## Data section:
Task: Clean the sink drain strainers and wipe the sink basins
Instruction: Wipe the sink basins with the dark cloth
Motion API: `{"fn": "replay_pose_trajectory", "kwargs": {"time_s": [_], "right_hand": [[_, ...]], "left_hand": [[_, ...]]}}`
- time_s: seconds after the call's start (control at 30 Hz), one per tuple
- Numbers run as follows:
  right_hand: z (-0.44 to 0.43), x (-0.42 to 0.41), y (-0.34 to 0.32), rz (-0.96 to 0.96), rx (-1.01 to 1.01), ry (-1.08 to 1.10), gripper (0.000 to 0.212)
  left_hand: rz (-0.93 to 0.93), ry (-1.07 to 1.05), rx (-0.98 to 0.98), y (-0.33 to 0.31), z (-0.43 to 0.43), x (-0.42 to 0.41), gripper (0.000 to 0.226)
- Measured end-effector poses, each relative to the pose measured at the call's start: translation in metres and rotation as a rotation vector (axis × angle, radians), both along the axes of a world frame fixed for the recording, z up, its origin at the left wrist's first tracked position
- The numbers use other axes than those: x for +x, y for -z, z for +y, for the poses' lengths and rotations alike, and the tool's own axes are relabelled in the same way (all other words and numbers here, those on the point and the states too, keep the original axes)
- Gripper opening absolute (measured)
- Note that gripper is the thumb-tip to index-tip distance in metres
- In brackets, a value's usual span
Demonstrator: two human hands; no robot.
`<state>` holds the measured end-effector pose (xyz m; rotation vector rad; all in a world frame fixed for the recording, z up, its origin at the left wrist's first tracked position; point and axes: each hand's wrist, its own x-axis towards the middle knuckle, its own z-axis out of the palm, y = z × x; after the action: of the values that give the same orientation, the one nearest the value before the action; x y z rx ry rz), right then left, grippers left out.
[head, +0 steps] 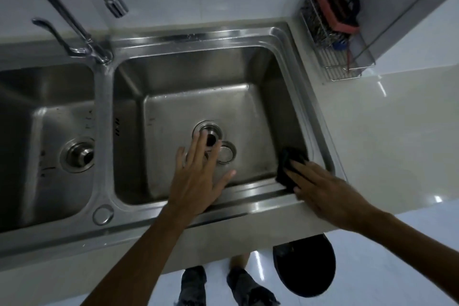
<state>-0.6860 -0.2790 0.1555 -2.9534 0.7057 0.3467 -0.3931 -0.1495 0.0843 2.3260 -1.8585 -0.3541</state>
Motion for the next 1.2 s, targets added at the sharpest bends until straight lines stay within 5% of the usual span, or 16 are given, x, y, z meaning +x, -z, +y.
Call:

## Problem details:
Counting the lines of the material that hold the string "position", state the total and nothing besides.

## Your response:
2